In termini evangelici, la mondanità spirituale è denominata ipocrisia. Le azioni religiose che si compiono non corrispondono alle reali intenzioni del cuore, e si crea così una frattura. Infatti, “la mondanità spirituale, che si nasconde dietro apparenze di religiosità e persino di amore alla Chiesa, consiste nel cercare, al posto della gloria del Signore, la gloria umana ed il benessere personale. […] Si tratta di un modo sottile di cercare «i propri interessi, non quelli di Gesù Cristo» (Fil 2,21). Assume molte forme, a seconda del tipo di persona e della condizione nella quale si insinua. Dal momento che è legata alla ricerca dell’apparenza, non sempre si accompagna con peccati pubblici, e all’esterno tutto appare corretto” (EG 93).

Un tale atteggiamento si nasconde facilmente fra le pieghe delle nostre comunità cristiane, e “può alimentarsi specialmente in due modi profondamente connessi tra loro. Uno è il fascino dello gnosticismo, una fede rinchiusa nel soggettivismo, dove interessa unicamente una determinata esperienza o una serie di ragionamenti e conoscenze che si ritiene possano confortare e illuminare, ma dove il soggetto in definitiva rimane chiuso nell’immanenza della sua propria ragione o dei suoi sentimenti. L’altro è il neopelagianesimo autoreferenziale e prometeico di coloro che in definitiva fanno affidamento unicamente sulle proprie forze e si sentono superiori agli altri perché osservano determinate norme o perché sono irremovibilmente fedeli ad un certo stile cattolico proprio del passato.

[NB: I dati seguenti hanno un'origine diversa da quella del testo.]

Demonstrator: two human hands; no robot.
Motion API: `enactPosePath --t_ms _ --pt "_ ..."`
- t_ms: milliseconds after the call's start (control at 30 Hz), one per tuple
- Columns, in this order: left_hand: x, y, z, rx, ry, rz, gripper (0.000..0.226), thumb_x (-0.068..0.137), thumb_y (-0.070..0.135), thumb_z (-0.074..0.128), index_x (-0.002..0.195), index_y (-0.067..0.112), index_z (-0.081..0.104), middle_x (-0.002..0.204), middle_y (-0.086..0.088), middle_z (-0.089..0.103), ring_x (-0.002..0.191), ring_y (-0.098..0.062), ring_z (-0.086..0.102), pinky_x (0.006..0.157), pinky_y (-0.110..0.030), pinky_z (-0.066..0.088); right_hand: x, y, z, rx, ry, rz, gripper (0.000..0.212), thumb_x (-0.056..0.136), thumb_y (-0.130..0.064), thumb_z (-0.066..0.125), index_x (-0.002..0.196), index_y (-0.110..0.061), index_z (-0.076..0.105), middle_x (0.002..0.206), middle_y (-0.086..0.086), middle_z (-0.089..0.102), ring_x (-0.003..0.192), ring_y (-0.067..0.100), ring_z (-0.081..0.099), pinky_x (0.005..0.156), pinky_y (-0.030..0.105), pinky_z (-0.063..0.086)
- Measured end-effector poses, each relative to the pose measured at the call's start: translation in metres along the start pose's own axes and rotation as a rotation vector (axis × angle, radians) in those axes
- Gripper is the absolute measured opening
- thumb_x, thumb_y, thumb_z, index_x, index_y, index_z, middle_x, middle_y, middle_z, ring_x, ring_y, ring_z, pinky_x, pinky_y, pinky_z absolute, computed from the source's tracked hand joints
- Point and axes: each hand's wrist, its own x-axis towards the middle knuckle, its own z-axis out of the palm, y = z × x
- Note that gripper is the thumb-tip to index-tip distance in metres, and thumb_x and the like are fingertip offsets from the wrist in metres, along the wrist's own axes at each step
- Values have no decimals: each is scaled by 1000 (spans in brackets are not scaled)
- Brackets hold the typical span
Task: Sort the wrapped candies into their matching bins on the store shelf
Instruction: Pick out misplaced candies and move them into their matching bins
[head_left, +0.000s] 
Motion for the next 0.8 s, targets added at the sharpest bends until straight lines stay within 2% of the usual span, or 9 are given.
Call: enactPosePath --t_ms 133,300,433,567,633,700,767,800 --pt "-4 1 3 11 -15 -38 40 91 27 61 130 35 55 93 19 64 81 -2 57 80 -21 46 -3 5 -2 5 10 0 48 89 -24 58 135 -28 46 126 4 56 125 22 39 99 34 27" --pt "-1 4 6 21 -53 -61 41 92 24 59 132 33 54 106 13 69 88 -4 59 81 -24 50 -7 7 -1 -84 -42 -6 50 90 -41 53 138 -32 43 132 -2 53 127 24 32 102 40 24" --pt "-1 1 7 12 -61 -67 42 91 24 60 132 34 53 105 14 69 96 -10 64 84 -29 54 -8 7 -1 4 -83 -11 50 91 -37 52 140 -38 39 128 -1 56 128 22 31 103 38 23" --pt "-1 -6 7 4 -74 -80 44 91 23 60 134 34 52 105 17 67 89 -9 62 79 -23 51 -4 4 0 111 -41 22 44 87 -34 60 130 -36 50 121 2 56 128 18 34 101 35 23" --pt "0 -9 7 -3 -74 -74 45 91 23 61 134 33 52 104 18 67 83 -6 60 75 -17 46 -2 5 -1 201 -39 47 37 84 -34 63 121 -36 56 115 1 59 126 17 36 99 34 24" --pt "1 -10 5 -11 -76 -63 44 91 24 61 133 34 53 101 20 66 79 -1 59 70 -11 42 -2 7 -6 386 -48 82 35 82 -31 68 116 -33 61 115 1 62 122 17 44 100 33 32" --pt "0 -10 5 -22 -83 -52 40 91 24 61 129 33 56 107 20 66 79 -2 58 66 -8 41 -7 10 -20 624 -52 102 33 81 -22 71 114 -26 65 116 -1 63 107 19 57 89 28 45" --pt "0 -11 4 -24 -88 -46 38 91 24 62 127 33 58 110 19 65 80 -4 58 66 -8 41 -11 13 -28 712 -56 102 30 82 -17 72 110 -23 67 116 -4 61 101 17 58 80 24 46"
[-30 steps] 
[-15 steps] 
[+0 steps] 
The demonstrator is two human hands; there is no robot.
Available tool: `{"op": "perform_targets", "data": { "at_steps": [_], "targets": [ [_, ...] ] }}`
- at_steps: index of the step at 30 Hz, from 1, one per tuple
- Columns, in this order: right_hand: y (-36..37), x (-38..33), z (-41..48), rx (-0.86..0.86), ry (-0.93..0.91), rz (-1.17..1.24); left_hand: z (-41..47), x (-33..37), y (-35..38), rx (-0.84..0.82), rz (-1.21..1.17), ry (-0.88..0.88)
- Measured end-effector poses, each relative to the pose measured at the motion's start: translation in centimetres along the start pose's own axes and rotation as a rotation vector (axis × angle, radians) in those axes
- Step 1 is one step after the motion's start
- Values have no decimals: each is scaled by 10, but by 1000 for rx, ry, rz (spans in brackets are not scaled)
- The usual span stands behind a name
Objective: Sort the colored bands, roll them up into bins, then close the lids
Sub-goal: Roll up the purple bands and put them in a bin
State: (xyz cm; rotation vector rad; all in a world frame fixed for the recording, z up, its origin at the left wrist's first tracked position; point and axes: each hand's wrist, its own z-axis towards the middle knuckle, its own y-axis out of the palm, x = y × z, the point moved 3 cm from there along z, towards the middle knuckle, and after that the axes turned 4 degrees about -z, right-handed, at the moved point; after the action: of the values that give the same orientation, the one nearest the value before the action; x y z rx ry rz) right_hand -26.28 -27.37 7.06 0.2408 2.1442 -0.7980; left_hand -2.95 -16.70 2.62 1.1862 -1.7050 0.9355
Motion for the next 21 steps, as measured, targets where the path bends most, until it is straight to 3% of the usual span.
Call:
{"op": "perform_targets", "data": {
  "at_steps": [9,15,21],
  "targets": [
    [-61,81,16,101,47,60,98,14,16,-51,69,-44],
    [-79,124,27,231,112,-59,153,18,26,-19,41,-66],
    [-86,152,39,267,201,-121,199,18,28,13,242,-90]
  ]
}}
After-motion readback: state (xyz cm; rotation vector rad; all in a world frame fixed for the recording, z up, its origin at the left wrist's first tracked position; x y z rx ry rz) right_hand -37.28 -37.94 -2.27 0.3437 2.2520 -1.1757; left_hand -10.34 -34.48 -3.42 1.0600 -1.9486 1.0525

È una presunta sicurezza dottrinale o disciplinare che dà luogo ad un elitarismo narcisista e autoritario, dove invece di evangelizzare si analizzano e si classificano gli altri, e invece di facilitare l’accesso alla grazia si consumano le energie nel controllare. In entrambi i casi, né Gesù Cristo né gli altri interessano veramente” (EG 94). La gravità di questa condizione spirituale sta nel fatto che chi la vive mette al centro se stesso, ma “vende” bene una immagine apparentemente devota e servizievole. La vita spirituale, e di conseguenza l’azione pastorale, risultano immobilizzate e perdono il fervore evangelico.

Papa Francesco, come Gesù, è molto duro con “chi è caduto in questa mondanità [perché] guarda dall’alto e da lontano, rifiuta la profezia dei fratelli, squalifica chi gli pone domande, fa risaltare continuamente gli errori degli altri ed è ossessionato dall’apparenza. […] È una tremenda corruzione con apparenza di bene. […] Questa mondanità asfissiante si sana assaporando l’aria pura dello Spirito Santo, che ci libera dal rimanere centrati in noi stessi, nascosti in un’apparenza religiosa vuota di Dio. Non lasciamoci rubare il Vangelo!” (EG 97).

 

 

Conclusione.

Per crescere, chiediamoci:
– Ho cura della mia vita interiore, o sono preoccupato solamente dei gesti esteriori con cui manifesto la mia religiosità? Quanto mi condiziona l’apparire?
– Credo una Chiesa aperta e appassionata del Vangelo, che sa rischiare anche nuove esperienze, o sono attaccato al “si è sempre fatto così” e al mio piccolo gruppo?

Invochiamo con fiducia:
Signore Gesù, libera il mio cuore da ogni mondanità spirituale
e fa’ della tua Chiesa la testimone autentica del tuo vangelo,
che è buona notizia di salvezza per tutti.